Māui (Māori mythology)
In Māori mythology, as in other Polynesian traditions, Māui is a culture hero and a trickster, famous for his exploits and cleverness. He possessed superhuman strength, and was capable of shapeshifting into animals such as birds and worms.
He was born premature and cast into the ocean by his mother, where the waves formed him into a living baby. He was discovered by his grandfather and later went to live with his siblings. One day he followed his mother to the underworld where he met his father, Makeatutara, who baptised Māui incorrectly.
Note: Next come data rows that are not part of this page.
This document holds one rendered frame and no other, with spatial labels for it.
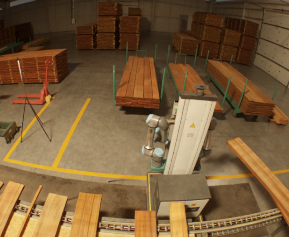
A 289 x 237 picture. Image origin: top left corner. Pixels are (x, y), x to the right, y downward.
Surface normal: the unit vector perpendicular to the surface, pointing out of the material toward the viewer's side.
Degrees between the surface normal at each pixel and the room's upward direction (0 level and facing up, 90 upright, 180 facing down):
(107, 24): 90
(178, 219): 0
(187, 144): 90
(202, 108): 90
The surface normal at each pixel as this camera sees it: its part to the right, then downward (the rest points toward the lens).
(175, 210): 0.07, -0.83
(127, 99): 0.00, 0.56
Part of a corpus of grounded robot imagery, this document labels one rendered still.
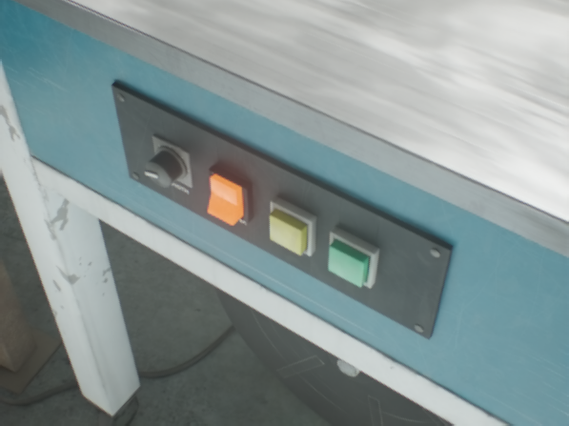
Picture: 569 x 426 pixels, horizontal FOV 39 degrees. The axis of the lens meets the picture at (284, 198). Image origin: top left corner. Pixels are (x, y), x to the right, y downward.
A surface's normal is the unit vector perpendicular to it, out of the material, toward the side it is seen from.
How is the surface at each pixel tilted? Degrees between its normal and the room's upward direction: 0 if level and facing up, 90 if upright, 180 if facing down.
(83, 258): 90
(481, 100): 0
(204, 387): 0
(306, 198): 90
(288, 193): 90
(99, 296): 90
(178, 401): 0
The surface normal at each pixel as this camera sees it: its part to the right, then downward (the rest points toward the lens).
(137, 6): 0.00, -0.68
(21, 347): 0.89, 0.33
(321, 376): -0.57, 0.60
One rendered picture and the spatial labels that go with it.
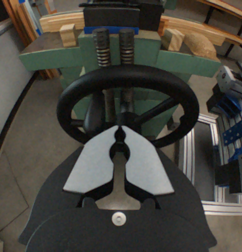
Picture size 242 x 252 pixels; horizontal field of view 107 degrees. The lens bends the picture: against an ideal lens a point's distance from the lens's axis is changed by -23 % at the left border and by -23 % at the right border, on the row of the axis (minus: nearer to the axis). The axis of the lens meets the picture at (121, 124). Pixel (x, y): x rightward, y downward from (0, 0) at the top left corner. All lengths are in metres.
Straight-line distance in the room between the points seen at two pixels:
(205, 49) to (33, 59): 0.49
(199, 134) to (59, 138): 1.31
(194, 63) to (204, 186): 0.85
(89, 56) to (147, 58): 0.11
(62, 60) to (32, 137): 1.14
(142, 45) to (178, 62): 0.17
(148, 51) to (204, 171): 0.96
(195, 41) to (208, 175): 0.91
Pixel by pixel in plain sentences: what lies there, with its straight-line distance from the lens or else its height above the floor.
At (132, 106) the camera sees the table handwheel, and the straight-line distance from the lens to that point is 0.27.
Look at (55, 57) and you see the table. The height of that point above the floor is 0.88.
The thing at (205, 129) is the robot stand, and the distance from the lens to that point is 1.23.
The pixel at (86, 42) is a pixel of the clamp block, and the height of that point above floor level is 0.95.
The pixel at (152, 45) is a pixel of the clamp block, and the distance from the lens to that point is 0.22.
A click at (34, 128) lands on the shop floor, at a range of 1.49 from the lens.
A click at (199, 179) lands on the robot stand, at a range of 1.02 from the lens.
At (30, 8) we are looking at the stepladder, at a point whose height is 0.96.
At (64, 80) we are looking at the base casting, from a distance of 0.42.
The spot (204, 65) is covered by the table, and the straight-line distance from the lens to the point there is 0.41.
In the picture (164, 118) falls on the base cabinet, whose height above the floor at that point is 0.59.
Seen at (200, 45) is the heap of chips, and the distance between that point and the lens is 0.41.
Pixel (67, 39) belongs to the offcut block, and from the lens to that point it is 0.35.
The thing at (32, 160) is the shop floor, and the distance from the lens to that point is 1.33.
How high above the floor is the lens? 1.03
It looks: 60 degrees down
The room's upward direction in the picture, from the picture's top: 4 degrees clockwise
As a punishment from the gods for this mishap, Māui and all of humanity were doomed to die.
Māui is credited with catching a giant fish using a fishhook taken from his grandmother's jaw-bone; the giant fish would become the North Island of New Zealand, known as Te Ika-a-Māui. In some traditions, his canoe became the South Island, known as Te Waka a Māui.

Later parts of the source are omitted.